Several large-scale, naturalistic driving studies conducted by the Virginia Tech Transportation Institute (VTTI), provide a clear picture of driver distraction and cell phone use under real-world driving conditions. Among the findings is the first that text messaging is up to 23 times more likely to cause a crash or "near crash event" as "non-distracted driving." The studies employed sophisticated cameras and instrumentation in participants’ personal vehicles.
Combined, these studies continuously observed drivers for more than 6 million miles of driving. “Given recent catastrophic crash events and disturbing trends, there is an alarming amount of misinformation and confusion regarding cell phone and texting use while behind the wheel of a vehicle,” says Dr. Tom Dingus, director of the Virginia Tech Transportation Institute. “The findings from our research at VTTI can help begin to clear up these misconceptions as it is based on real-world driving data. We conduct transportation safety research in an effort to equip the public with information that can save lives.”
In VTTI’s studies that included light vehicle drivers and truck drivers, manual manipulation of phones such as dialing and texting of the cell phone lead to a substantial increase in the risk of being involved in a safety-critical event (e.g., crash or near crash). However, talking or listening increased risk much less for light vehicles and not at all for trucks.
Text messaging on a cell phone was associated with the highest risk of all cell phone related tasks. Eye glance analyses were conducted to assess where drivers were looking while involved in a safety-critical event and performing cell phone tasks.
The tasks that draw the driver’s eyes away from the forward roadway were those with the highest risk. Several recent high visibility trucking and transit crashes have been directly linked to texting from a cell phone.
VTTI’s research showed that text messaging, which had the highest risk of over 20 times worse than driving while not using a phone, also had the longest duration of eyes off road time. The duration equates to a driver traveling the length of a football field at 55 mph without looking at the roadway.
Talking/listening to a cell phone allowed drivers to maintain eyes on the road and were not associated with an increased safety risk to nearly the same degree. Recent results from other researchers using driving simulators suggest that talking and listening is as dangerous as visually distracting cell phone tasks.
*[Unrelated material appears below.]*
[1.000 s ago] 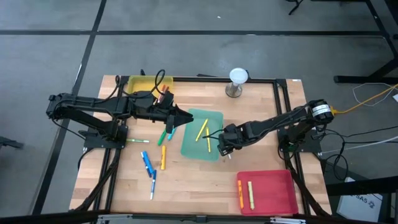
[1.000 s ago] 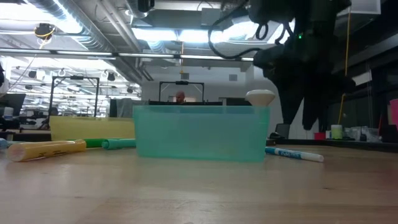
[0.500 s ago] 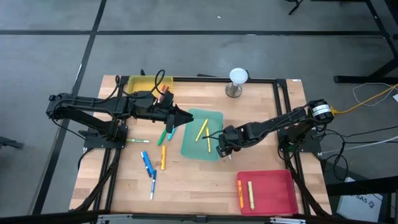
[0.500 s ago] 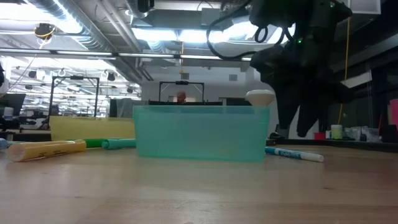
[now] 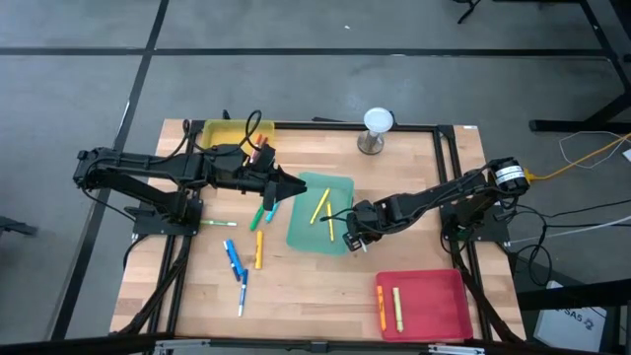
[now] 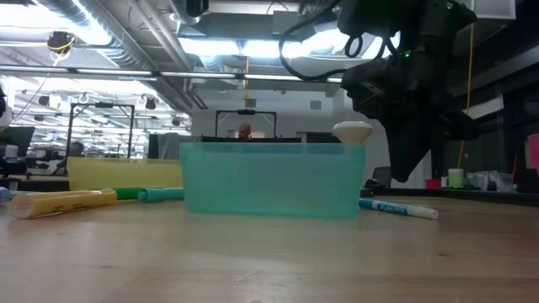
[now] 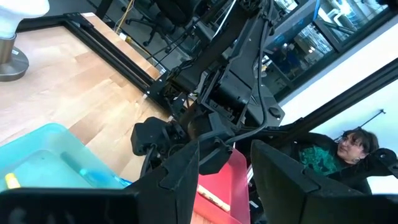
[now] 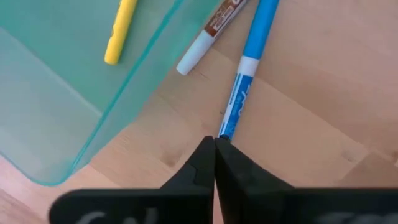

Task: Pick & Place Markers
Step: Put the light blue marker pen into the yellow bin

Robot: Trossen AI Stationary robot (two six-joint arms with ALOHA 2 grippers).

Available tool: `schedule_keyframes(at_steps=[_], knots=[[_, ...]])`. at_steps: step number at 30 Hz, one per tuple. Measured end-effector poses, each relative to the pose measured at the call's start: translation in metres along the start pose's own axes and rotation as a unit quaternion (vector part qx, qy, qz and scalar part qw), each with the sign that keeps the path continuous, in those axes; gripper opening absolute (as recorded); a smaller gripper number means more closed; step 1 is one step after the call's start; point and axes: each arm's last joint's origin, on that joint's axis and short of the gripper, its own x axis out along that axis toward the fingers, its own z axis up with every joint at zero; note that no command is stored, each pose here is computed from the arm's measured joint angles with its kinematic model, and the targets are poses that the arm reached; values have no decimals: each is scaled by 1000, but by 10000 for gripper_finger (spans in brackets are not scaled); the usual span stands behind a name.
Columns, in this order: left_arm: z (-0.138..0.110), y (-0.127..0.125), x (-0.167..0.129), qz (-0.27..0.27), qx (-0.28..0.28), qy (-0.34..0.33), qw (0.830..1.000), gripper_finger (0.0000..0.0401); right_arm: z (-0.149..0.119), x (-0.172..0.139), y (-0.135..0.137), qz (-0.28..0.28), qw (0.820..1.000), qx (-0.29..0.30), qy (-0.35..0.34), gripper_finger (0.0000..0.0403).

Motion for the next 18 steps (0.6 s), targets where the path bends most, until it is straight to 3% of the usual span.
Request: schedule_keyframes(at_steps=[8,18], knots=[[0,0,0,0,-4,0,1000,141,6,5,7,45,999,-17,18,2],[2,-2,0,-8,-4,-8,1000,141,11,20,4,28,999,-31,29,1]])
The results from VTTI’s naturalistic driving studies clearly indicate that this is not the case. For example, talking and listening to a cell phone is not nearly as risky as driving while drunk at the legal limit of alcohol. Recent comparisons made in the literature greatly exaggerate the cell phone risk relative to the very serious effects of alcohol use, which increases the risk of a fatal crash approximately seven times that of sober driving.
Using simple fatal crash and phone use statistics, if talking on cell phones was as risky as driving while drunk, the number of fatal crashes would have increased roughly 50 percent in the last decade instead of remaining largely unchanged. These results show conclusively that a real key to significantly improving safety is keeping your eyes on the road.
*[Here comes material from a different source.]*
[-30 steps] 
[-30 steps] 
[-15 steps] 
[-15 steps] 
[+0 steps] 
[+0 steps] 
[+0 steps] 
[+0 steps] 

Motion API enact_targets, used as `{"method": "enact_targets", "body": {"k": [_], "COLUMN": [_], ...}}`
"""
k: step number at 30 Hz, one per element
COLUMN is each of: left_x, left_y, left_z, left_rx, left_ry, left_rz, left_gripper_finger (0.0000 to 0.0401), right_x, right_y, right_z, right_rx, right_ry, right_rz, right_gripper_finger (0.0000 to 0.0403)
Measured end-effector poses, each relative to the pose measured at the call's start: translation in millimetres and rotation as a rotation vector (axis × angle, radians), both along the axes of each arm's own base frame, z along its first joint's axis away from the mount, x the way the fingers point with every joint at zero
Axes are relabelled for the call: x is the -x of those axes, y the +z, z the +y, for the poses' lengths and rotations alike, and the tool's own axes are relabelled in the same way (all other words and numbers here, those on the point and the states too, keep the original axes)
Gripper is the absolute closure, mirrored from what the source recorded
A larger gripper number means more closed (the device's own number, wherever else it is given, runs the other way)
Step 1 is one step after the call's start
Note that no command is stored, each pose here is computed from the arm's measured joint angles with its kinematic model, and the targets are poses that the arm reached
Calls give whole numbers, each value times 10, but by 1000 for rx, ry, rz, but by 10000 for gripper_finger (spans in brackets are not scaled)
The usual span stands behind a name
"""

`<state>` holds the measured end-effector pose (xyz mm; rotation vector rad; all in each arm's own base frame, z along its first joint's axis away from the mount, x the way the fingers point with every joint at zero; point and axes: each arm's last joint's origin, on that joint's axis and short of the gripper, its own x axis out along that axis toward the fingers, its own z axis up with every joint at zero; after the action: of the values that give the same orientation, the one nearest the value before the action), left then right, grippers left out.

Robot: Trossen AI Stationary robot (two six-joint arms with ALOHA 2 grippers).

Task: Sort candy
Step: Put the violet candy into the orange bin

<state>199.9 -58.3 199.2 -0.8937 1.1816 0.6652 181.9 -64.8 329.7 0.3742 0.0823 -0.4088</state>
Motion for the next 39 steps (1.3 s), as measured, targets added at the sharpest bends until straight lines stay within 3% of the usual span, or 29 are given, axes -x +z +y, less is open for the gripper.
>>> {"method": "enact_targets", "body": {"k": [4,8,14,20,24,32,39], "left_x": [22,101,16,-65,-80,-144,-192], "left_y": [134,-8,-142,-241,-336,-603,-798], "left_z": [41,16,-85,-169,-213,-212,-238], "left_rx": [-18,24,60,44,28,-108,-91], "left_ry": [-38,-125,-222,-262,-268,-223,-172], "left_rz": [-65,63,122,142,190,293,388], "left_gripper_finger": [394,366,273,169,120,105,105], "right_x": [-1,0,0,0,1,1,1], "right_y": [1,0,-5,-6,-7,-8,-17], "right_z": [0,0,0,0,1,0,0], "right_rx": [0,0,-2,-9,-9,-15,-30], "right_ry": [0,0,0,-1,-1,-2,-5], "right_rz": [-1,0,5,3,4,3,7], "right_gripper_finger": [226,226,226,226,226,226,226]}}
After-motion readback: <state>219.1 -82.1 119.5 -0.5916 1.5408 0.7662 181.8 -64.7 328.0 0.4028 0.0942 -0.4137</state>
In contrast, “cognitively intense” tasks (e.g., emotional conversations, “books-on-tape”, etc.) can have a measurable effect in the laboratory, but the actual driving risks are much lower in comparison.
VTTI’s recommendations
- Driving is a visual task and non-driving activities that draw the driver’s eyes away from the roadway, such as texting and dialing, should always be avoided.
- Texting should be banned in moving vehicles for all drivers. As shown in the table, this cell phone task has the potential to create a true crash epidemic if texting-type tasks continue to grow in popularity and the generation of frequent text message senders reach driving age in large numbers.
- “Headset” cell phone use is not substantially safer than “hand-held” use because the primary risk is associated with both tasks is answering, dialing, and other tasks that require your eyes to be off the road.
- In contrast, “true hands-free” phone use, such as voice activated systems, are less risky if they are designed well enough so the driver does not have to take their eyes off the road often or for long periods.
- All cell phone use should be banned for newly licensed teen drivers. Tech's research has shown that teens tend to engage in cell phone tasks much more frequently, and in much more risky situations, than adults. Thus, the studies indicate that teens are four times more likely to get into a related crash or near crash event than their adult counterparts.